━━━━━ DATA PROVIDED

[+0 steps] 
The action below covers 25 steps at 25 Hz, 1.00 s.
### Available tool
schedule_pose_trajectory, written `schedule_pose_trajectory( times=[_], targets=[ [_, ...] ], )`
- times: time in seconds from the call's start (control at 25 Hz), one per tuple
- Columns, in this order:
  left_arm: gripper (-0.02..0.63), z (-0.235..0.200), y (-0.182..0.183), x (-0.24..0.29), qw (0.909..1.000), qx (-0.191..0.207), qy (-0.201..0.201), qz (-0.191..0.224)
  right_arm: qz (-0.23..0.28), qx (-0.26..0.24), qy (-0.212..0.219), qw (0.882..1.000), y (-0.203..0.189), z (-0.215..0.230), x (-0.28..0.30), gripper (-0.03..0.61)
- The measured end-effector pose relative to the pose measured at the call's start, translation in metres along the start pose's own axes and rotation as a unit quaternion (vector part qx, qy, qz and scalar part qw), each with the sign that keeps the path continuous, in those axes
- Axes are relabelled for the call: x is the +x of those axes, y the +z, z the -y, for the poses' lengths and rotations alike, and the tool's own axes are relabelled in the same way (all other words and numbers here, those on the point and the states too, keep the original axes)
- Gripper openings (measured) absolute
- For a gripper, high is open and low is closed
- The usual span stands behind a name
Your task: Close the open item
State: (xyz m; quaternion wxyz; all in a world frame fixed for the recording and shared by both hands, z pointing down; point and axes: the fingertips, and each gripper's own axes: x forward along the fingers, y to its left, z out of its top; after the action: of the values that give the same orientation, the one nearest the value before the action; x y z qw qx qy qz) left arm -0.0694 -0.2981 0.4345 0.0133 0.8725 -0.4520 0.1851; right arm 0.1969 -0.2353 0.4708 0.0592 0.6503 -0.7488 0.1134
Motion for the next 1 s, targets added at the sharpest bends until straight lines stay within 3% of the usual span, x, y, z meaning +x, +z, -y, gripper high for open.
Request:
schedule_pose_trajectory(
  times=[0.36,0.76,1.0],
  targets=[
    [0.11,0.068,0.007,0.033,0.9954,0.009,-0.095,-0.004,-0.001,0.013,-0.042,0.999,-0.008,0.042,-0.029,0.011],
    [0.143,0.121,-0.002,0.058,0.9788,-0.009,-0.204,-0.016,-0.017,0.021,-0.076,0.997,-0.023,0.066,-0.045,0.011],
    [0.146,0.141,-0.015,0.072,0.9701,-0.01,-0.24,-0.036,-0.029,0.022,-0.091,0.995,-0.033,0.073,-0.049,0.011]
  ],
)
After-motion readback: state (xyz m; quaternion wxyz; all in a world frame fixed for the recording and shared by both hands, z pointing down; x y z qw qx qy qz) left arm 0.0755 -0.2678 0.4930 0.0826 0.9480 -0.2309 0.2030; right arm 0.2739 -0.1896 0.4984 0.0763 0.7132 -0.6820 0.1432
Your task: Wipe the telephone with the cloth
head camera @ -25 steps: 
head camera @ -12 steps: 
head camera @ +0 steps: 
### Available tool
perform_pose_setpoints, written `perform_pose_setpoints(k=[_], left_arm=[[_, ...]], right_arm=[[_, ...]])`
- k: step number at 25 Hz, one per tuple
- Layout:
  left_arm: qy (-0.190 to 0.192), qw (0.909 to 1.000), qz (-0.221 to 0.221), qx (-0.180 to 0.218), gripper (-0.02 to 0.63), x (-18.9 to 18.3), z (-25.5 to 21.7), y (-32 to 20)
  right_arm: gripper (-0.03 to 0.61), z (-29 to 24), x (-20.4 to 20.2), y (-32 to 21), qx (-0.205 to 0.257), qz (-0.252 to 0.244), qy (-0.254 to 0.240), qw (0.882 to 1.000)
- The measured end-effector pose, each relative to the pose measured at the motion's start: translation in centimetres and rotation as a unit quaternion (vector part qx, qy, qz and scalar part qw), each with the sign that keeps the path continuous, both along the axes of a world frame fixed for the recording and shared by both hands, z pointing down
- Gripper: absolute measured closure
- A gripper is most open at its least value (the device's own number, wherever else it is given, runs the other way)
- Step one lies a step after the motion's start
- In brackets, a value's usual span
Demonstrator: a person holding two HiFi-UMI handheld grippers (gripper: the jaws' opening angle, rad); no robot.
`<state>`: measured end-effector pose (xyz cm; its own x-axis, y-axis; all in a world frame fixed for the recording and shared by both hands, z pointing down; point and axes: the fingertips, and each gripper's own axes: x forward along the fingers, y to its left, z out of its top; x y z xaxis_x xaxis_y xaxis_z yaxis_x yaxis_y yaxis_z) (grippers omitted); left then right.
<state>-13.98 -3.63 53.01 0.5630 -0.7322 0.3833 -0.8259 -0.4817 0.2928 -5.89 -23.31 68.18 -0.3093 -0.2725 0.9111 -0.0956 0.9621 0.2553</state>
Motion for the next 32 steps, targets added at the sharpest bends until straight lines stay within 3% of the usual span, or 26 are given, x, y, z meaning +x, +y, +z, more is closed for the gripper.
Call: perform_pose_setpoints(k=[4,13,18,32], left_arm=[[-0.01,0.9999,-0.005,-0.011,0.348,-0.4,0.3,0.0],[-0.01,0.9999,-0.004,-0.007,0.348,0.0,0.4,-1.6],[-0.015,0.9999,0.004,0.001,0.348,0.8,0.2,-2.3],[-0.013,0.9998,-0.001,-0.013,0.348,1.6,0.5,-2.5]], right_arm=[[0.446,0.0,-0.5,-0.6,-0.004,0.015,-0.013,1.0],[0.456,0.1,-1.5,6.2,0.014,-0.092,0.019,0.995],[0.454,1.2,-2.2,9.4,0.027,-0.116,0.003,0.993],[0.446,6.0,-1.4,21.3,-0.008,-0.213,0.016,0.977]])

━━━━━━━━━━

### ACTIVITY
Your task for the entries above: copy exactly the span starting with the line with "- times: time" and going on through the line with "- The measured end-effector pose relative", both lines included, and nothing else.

### ANSWER SECTION
- times: time in seconds from the call's start (control at 25 Hz), one per tuple
- Columns, in this order:
  left_arm: gripper (-0.02..0.63), z (-0.235..0.200), y (-0.182..0.183), x (-0.24..0.29), qw (0.909..1.000), qx (-0.191..0.207), qy (-0.201..0.201), qz (-0.191..0.224)
  right_arm: qz (-0.23..0.28), qx (-0.26..0.24), qy (-0.212..0.219), qw (0.882..1.000), y (-0.203..0.189), z (-0.215..0.230), x (-0.28..0.30), gripper (-0.03..0.61)
- The measured end-effector pose relative to the pose measured at the call's start, translation in metres along the start pose's own axes and rotation as a unit quaternion (vector part qx, qy, qz and scalar part qw), each with the sign that keeps the path continuous, in those axes

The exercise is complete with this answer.